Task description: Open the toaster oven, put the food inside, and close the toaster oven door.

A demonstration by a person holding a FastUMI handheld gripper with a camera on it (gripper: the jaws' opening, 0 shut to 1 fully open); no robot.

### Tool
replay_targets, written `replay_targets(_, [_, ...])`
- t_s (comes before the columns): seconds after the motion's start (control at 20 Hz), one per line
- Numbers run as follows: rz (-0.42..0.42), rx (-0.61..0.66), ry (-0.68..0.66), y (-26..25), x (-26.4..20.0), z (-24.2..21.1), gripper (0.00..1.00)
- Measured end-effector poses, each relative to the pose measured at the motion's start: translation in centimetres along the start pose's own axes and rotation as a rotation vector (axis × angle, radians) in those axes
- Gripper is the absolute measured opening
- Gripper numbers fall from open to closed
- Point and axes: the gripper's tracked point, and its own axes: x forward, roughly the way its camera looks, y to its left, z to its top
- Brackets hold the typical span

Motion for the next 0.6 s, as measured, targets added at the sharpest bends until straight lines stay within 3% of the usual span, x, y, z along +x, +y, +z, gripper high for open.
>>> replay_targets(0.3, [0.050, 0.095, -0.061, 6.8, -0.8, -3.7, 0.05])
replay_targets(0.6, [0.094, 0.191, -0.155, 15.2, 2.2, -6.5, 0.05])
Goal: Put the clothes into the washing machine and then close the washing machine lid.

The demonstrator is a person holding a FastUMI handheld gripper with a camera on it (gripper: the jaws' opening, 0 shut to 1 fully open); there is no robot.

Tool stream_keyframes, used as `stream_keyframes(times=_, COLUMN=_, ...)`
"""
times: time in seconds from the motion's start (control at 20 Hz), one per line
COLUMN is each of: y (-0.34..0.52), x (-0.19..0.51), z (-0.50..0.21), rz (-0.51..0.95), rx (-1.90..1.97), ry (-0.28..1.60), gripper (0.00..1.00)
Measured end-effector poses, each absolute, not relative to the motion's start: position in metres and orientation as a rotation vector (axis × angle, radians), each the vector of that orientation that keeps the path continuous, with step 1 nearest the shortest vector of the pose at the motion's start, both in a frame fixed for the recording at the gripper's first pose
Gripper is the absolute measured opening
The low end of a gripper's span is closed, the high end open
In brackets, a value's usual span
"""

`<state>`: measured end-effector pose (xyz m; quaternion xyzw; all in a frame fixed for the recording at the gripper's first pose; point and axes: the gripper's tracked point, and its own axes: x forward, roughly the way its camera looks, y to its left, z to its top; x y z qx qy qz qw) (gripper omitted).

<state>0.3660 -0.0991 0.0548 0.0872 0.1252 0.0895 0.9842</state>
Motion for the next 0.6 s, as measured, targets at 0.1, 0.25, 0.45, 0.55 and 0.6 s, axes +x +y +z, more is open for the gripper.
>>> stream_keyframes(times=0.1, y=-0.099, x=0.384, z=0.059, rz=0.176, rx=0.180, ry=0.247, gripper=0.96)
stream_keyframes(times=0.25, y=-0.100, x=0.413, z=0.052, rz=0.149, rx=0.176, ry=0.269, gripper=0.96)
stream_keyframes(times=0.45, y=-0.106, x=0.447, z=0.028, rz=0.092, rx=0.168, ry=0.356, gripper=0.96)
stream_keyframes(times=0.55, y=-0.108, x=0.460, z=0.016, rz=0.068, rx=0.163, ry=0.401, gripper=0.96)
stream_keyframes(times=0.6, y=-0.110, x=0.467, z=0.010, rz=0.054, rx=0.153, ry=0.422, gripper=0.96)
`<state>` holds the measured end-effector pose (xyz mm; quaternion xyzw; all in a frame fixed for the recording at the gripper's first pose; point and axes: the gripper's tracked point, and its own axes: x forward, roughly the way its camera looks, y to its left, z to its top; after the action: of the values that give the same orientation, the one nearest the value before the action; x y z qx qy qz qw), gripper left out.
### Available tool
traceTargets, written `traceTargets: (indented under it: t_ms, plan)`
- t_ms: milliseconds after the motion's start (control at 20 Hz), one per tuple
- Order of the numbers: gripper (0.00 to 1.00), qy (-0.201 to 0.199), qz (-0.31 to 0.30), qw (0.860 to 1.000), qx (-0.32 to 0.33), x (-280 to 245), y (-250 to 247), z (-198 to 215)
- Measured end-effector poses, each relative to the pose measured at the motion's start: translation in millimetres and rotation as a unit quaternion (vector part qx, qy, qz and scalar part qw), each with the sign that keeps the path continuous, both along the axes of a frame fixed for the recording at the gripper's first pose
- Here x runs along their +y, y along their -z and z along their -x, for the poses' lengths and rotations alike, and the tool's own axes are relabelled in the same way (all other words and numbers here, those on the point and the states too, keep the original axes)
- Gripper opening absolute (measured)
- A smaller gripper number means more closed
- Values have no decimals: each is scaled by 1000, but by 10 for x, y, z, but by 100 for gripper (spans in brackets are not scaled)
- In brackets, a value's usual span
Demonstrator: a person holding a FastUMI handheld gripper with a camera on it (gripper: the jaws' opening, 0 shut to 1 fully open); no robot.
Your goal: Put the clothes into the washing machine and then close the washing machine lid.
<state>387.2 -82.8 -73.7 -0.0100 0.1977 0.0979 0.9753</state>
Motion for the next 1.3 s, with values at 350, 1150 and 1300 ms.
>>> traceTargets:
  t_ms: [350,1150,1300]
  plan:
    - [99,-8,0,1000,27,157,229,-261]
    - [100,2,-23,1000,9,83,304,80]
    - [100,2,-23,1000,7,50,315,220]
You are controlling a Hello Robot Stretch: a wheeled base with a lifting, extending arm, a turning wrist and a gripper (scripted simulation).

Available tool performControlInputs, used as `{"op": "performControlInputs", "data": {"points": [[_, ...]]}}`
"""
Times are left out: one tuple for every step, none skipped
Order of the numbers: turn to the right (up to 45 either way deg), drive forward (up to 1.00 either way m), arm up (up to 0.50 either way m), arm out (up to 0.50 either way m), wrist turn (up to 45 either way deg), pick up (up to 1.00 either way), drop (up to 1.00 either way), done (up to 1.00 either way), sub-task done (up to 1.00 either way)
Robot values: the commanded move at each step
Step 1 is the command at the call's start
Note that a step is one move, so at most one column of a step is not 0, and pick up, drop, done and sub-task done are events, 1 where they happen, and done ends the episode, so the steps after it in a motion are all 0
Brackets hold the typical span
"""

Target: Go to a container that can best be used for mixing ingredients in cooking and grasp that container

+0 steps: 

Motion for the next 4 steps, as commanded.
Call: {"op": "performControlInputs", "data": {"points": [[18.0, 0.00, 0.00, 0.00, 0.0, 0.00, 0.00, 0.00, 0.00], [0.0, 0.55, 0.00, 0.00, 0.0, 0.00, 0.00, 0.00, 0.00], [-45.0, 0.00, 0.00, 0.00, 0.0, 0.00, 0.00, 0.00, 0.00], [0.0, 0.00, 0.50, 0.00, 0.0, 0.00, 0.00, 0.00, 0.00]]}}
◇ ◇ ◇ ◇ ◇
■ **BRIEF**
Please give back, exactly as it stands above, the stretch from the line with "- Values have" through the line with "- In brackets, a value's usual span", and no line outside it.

■ **EXERCISE OUTPUT**
- Values have no decimals: each is scaled by 1000, but by 10 for x, y, z, but by 100 for gripper (spans in brackets are not scaled)
- In brackets, a value's usual span

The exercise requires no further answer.